▸ **Exercise goal**: Every line in the records below with the string "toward" is to be copied out.

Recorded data
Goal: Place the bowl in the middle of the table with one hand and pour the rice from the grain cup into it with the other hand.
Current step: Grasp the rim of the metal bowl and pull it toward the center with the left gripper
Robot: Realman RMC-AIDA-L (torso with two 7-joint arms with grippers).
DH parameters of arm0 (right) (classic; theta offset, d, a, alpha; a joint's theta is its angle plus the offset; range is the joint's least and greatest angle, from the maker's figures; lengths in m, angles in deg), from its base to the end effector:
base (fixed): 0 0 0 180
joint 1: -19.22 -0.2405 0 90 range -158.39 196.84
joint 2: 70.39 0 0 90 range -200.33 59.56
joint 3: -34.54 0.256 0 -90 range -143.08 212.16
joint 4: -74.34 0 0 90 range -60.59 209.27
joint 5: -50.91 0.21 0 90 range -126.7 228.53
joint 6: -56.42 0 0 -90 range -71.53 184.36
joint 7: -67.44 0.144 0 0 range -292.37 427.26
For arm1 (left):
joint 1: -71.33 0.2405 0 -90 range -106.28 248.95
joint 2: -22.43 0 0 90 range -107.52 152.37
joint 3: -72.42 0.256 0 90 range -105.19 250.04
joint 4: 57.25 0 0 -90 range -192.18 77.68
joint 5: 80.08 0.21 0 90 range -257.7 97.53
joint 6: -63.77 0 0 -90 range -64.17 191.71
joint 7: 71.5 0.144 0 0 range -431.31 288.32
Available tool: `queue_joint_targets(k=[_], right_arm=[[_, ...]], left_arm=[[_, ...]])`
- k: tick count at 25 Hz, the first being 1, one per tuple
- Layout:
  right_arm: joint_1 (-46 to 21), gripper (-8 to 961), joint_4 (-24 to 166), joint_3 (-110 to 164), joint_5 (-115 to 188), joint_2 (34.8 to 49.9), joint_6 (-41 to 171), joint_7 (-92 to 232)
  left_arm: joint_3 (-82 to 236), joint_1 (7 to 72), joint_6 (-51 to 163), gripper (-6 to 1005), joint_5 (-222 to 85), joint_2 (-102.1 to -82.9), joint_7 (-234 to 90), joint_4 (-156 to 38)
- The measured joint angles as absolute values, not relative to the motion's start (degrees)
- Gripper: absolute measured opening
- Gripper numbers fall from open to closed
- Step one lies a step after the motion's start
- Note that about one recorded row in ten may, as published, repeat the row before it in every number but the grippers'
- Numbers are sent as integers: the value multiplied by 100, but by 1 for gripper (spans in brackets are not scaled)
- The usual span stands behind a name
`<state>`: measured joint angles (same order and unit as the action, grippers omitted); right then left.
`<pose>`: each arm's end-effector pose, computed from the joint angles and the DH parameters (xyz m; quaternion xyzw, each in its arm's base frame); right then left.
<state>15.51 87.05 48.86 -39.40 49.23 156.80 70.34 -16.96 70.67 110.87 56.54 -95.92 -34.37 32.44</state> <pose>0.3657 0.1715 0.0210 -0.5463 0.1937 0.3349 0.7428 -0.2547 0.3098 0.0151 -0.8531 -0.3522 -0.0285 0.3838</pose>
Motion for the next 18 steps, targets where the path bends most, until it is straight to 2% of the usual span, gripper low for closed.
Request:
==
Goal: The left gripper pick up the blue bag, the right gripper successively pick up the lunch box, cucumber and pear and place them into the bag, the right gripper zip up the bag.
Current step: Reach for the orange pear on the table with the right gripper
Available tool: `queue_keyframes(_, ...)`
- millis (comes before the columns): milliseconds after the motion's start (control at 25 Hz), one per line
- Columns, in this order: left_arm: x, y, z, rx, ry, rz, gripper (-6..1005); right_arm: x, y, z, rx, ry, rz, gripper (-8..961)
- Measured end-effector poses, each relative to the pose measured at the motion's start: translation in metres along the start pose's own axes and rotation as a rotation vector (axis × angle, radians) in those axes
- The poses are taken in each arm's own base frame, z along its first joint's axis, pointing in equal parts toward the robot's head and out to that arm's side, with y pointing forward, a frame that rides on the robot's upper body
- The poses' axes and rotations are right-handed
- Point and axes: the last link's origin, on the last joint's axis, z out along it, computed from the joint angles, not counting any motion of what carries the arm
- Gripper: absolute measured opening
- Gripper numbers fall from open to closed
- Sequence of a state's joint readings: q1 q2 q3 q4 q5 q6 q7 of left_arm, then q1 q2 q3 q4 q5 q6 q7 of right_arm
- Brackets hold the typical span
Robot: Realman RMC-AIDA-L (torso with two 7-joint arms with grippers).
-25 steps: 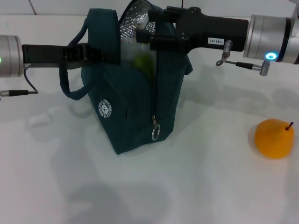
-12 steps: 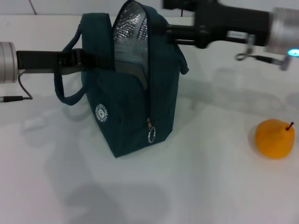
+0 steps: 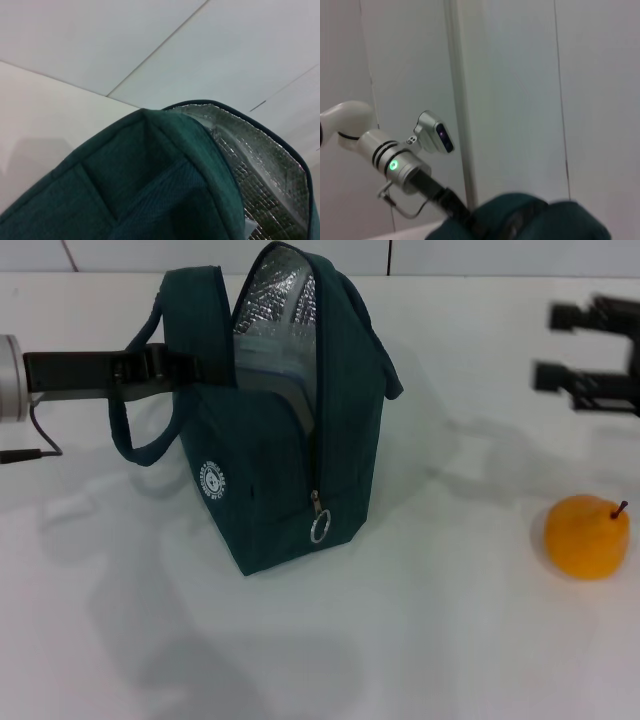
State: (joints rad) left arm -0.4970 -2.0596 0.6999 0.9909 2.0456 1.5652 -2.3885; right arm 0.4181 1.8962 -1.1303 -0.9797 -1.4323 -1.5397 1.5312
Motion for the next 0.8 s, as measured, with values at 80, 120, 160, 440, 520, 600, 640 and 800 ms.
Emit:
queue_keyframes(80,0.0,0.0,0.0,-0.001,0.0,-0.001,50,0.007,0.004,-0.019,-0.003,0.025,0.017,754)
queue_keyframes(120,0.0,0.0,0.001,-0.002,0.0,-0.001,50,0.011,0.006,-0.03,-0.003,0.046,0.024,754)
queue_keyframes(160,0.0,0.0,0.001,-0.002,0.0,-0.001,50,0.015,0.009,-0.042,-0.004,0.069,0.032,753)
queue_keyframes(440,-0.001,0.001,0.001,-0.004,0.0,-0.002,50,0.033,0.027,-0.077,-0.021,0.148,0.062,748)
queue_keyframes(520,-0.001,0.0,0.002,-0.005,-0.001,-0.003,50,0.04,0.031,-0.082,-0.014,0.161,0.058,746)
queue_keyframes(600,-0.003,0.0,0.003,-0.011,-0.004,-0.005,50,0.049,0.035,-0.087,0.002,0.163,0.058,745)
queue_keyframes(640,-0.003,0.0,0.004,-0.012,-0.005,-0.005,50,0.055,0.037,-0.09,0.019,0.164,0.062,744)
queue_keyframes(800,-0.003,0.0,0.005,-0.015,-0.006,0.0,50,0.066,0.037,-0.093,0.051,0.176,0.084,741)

▸ **Response**:
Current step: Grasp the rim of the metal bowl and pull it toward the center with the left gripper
- The poses are taken in each arm's own base frame, z along its first joint's axis, pointing in equal parts toward the robot's head and out to that arm's side, with y pointing forward, a frame that rides on the robot's upper body

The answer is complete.